Terkikisnya Nilai-Nilai Adat dan Peran Perempuan: Dampak Kolonialisme dan Modernisasi
Seiring waktu, khususnya di wilayah yang memiliki akses lebih mudah terhadap informasi, pelatihan, dan pendidikan tentang kesetaraan gender, telah terjadi perubahan pandangan terhadap peran perempuan Adat. Lewat pelatihan ini, perempuan-perempuan petani dan penenun dilatih untuk menyampaikan pendapat mereka dan meraih kesempatan untuk lebih terlibat dalam peran kepemimpinan. Tantangan tentu ada; perempuan kerap harus meninggalkan anak di rumah dalam upaya untuk belajar lebih jauh, meski ini sering menimbulkan ketidaknyamanan bagi para suami.
Terkait kedua pengalaman yang telah disampaikan sebelumnya, Akhol Firdaus dari IJIR UIN SATU Tulungagung memberi tanggapan dengan menengok kembali tradisi lisan yang kaya dari masyarakat adat di Papua, Sumba, dan di seluruh Nusa Tenggara Timur (NTT) yang telah lama menghargai perempuan secara simbolis, sering kali mengaitkannya dengan alam, peran sebagai ibu, dan kehidupan itu sendiri. Ia menceritakan pengalaman emosional dari perjalanannya di Sentani dan Kepulauan Solor, di mana adat istiadat setempat memandang makanan pokok, seperti sagu dan biji-bijian, sebagai sesuatu yang sangat terkait erat dengan simbolisme perempuan dan pengorbanan ibu.
Ia membahas kepercayaan masyarakat Solor yang memuliakan perempuan sebagai simbol dan pemimpin spiritual. Hal ini menggambarkan bagaimana, secara tradisional, banyak agama adat Indonesia menghormati dan menghargai perempuan dengan cara yang tidak memaksakan superioritas laki-laki. Ia mengamati bahwa kepemimpinan perempuan sering kali menonjol dalam praktik spiritual adat, dengan memperhatikan peran pemimpin perempuan dalam komunitas agama lokal, seperti Sapta Dharma di Jawa.

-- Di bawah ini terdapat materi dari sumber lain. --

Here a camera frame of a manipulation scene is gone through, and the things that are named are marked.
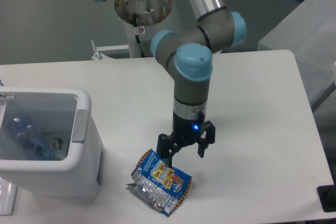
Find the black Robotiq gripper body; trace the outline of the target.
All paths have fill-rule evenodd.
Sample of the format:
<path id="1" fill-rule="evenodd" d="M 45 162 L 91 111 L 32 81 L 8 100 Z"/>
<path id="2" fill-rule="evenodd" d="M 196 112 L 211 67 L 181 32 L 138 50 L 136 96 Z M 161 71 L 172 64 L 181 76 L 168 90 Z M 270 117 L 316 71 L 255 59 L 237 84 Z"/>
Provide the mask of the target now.
<path id="1" fill-rule="evenodd" d="M 172 153 L 177 153 L 181 148 L 198 144 L 198 153 L 205 152 L 204 132 L 205 115 L 203 111 L 196 111 L 196 119 L 185 119 L 173 113 Z"/>

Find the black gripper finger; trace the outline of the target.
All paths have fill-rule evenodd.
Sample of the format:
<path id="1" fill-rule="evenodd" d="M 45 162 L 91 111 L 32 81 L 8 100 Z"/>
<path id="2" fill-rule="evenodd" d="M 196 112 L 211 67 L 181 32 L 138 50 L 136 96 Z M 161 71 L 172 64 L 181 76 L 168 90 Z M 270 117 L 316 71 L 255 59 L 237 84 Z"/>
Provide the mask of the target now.
<path id="1" fill-rule="evenodd" d="M 175 154 L 174 144 L 173 135 L 160 134 L 158 136 L 156 152 L 169 168 L 172 167 L 172 158 Z"/>
<path id="2" fill-rule="evenodd" d="M 200 136 L 196 139 L 196 143 L 198 144 L 197 153 L 200 158 L 204 157 L 205 150 L 208 146 L 215 143 L 216 127 L 211 121 L 206 121 L 203 132 L 205 133 L 205 136 Z"/>

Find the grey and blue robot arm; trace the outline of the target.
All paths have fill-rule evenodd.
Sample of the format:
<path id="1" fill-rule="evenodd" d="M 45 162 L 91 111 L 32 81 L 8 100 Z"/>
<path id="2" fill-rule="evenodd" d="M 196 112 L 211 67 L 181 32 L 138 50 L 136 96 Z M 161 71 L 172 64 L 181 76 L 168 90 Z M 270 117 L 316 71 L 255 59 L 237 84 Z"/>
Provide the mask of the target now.
<path id="1" fill-rule="evenodd" d="M 197 26 L 176 34 L 156 33 L 150 50 L 174 80 L 173 130 L 160 134 L 156 151 L 167 164 L 181 148 L 198 144 L 198 155 L 215 142 L 215 126 L 205 119 L 213 54 L 242 42 L 247 35 L 244 18 L 227 10 L 224 0 L 190 0 Z M 115 0 L 120 17 L 134 27 L 161 23 L 167 0 Z"/>

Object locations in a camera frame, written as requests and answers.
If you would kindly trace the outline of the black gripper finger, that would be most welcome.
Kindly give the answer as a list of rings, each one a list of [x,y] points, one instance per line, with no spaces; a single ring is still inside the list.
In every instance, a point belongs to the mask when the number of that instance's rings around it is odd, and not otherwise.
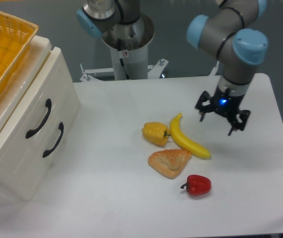
[[[227,117],[227,120],[231,125],[228,135],[231,135],[233,131],[244,131],[250,114],[250,110],[237,110],[236,112],[230,113]]]
[[[216,109],[213,97],[207,91],[203,91],[195,105],[195,109],[197,109],[201,115],[200,121],[203,121],[205,114],[214,112]]]

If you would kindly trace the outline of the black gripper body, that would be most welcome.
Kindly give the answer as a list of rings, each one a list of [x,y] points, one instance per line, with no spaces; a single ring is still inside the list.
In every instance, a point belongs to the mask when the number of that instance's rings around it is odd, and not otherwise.
[[[240,104],[244,98],[243,95],[233,96],[230,88],[221,90],[219,86],[216,87],[215,93],[212,97],[213,112],[225,118],[239,118],[244,117],[244,112],[239,109]]]

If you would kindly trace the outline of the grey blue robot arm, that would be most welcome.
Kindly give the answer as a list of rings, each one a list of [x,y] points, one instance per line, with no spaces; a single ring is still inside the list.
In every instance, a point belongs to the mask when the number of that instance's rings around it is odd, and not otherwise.
[[[195,107],[202,116],[214,112],[226,118],[231,131],[242,131],[250,111],[239,106],[268,48],[267,37],[249,25],[263,14],[267,3],[220,0],[217,4],[218,14],[196,16],[186,32],[189,44],[224,66],[214,94],[203,92]],[[88,0],[76,17],[88,35],[109,47],[116,80],[148,78],[154,24],[141,12],[139,1]]]

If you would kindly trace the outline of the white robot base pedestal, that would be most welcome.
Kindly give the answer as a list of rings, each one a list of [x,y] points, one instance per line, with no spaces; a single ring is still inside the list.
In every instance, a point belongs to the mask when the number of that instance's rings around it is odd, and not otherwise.
[[[148,45],[154,37],[154,24],[140,14],[132,24],[117,24],[102,35],[110,50],[114,79],[148,78]]]

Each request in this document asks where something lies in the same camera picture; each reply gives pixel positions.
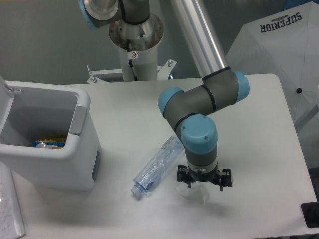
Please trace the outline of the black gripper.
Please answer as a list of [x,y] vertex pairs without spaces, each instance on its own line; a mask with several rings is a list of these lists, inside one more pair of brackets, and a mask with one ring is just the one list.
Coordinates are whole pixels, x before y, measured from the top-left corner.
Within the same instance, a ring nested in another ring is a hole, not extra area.
[[213,170],[204,172],[199,170],[197,172],[188,169],[185,165],[179,165],[177,170],[177,181],[184,182],[191,188],[194,182],[210,182],[214,185],[220,186],[220,191],[225,187],[233,187],[233,177],[231,169]]

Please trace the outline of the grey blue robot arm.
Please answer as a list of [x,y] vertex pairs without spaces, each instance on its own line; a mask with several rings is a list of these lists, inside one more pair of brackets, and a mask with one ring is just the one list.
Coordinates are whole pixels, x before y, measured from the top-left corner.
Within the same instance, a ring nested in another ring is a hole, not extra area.
[[[147,0],[81,0],[81,12],[90,28],[109,26],[109,36],[121,55],[125,81],[157,77],[156,46],[163,37],[161,20],[150,12]],[[177,179],[187,185],[210,182],[232,187],[230,169],[218,169],[218,133],[210,114],[246,98],[248,79],[226,62],[214,27],[201,0],[171,2],[183,35],[202,78],[189,91],[171,87],[158,98],[158,107],[184,146],[187,165]]]

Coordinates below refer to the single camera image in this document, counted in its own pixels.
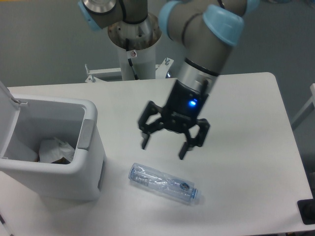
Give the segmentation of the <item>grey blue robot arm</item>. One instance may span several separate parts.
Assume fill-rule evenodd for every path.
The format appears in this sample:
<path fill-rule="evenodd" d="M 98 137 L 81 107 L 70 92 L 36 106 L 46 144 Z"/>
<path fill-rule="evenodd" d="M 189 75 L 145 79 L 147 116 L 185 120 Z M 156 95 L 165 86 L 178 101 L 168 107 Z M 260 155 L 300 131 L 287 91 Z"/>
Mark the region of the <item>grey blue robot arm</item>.
<path fill-rule="evenodd" d="M 162 35 L 182 44 L 187 55 L 164 106 L 148 102 L 138 120 L 142 147 L 156 131 L 184 134 L 179 158 L 204 144 L 210 124 L 199 114 L 257 0 L 170 0 L 157 16 L 145 0 L 81 0 L 92 30 L 107 29 L 119 52 L 123 80 L 156 76 L 155 46 Z"/>

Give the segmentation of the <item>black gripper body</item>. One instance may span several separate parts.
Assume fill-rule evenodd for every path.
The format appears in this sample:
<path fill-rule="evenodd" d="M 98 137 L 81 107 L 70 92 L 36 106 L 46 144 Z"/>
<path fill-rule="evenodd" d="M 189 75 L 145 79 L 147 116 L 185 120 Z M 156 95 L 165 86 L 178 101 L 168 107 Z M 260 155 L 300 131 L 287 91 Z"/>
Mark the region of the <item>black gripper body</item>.
<path fill-rule="evenodd" d="M 190 128 L 198 125 L 199 132 L 206 134 L 209 130 L 208 121 L 197 117 L 208 98 L 206 93 L 208 85 L 208 81 L 203 80 L 201 91 L 196 91 L 176 80 L 162 108 L 161 117 L 164 128 L 176 133 L 186 133 Z"/>

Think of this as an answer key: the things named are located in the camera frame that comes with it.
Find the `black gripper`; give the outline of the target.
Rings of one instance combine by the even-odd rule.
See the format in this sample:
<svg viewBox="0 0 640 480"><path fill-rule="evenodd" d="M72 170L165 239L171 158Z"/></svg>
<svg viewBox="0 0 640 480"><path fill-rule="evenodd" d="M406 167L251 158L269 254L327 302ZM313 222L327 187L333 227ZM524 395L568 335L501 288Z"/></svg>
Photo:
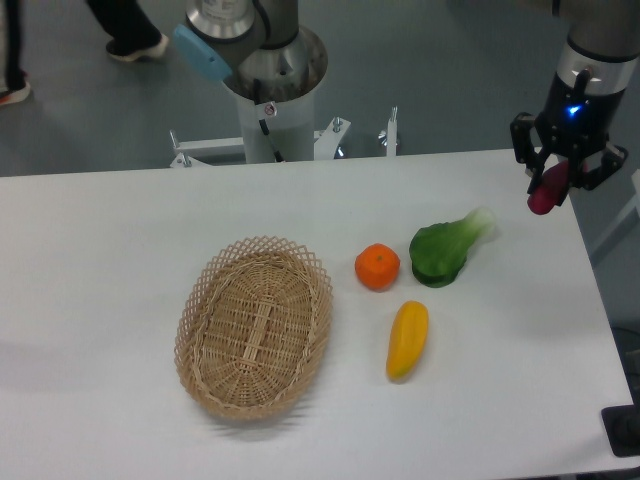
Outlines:
<svg viewBox="0 0 640 480"><path fill-rule="evenodd" d="M624 147L607 144L609 128L625 90L592 93L589 88L594 81L588 68L580 70L570 85L556 75L542 112L537 117L522 112L511 121L515 160L525 166L530 177L528 194L533 194L541 185L545 163L551 154L568 158L567 180L561 189L559 205L572 188L594 190L626 162L628 151ZM531 139L531 131L535 129L541 141L539 152ZM601 152L600 165L586 170L587 157L598 152Z"/></svg>

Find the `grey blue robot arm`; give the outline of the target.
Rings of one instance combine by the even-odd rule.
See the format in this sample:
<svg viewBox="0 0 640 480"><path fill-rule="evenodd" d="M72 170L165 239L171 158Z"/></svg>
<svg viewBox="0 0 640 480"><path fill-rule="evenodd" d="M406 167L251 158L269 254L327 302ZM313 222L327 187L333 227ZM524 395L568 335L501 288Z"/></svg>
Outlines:
<svg viewBox="0 0 640 480"><path fill-rule="evenodd" d="M545 1L539 9L571 21L543 110L510 125L517 162L530 174L532 212L560 206L571 189L592 190L627 159L609 128L639 62L635 1ZM190 1L175 46L202 76L237 98L246 160L310 160L308 102L326 74L321 40L299 22L294 1Z"/></svg>

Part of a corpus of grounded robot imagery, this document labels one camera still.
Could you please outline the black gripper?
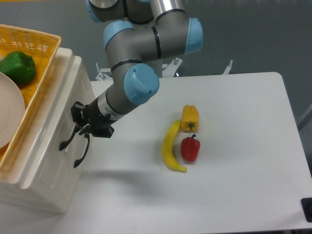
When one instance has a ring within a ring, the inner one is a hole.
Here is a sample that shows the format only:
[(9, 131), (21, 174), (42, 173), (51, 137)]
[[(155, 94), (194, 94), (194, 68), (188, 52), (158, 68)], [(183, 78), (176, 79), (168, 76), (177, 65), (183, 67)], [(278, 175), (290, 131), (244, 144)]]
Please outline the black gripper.
[(111, 126), (115, 121), (111, 119), (111, 114), (103, 114), (98, 107), (98, 98), (88, 105), (83, 105), (76, 101), (71, 107), (72, 119), (78, 127), (82, 127), (79, 135), (90, 135), (94, 137), (110, 138), (114, 132)]

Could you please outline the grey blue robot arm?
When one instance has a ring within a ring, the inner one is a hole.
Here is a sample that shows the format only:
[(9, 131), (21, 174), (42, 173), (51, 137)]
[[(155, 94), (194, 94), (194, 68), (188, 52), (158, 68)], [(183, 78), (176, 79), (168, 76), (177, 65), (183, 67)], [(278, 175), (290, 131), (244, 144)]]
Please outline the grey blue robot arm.
[(149, 62), (200, 50), (203, 29), (180, 0), (88, 0), (86, 5), (92, 19), (108, 22), (103, 40), (114, 82), (90, 104), (75, 102), (73, 132), (110, 137), (114, 122), (158, 91)]

Sayangnya, pergeseran historis telah meminggirkan perempuan dari peran pengambilan keputusan dalam masyarakat Adat. Di banyak komunitas, perempuan kini dilarang berpartisipasi dalam diskusi penting atau memasuki ruang sakral, sehingga suara mereka tidak didengar. Ia mengaitkan pergeseran ini dengan pengaruh eksternal, seperti feodalisme, kolonialisme, dan pembangunan modern, yang memperkenalkan dan melembagakan norma-norma patriarki yang mengikis rasa hormat tradisional terhadap peran perempuan.
Menurut Akhol, patriarki menjadi lebih mengakar pada abad ke-19, selama periode kolonial Belanda, yang memaksakan struktur sosial yang mengabaikan peran tradisional perempuan. Pengaruh ini meluas ke era pascakolonial Indonesia, dengan kebijakan modern yang melembagakan norma-norma kolonial tersebut. Ia berpendapat bahwa campur tangan eksternal ini mengganggu sistem pangan lokal, praktik spiritual, dan, akhirnya, rasa hormat masyarakat terhadap perempuan.
Di Sentani, misalnya, pengetahuan tradisional dan varietas sagu—makanan yang dulunya penting bagi kehidupan masyarakat—telah berkurang karena dorongan untuk mengonsumsi beras. Pergeseran ini tidak hanya melemahkan ketahanan pangan lokal tetapi juga merusak penghormatan budaya yang mendalam terhadap sagu dan, sebagai akibatnya, peran perempuan dalam masyarakat ini. Hilangnya sagu merupakan simbol dari pergeseran budaya yang lebih besar, yang mengurangi status perempuan dan nilai-nilai adat yang pernah menopang hubungan masyarakat yang harmonis.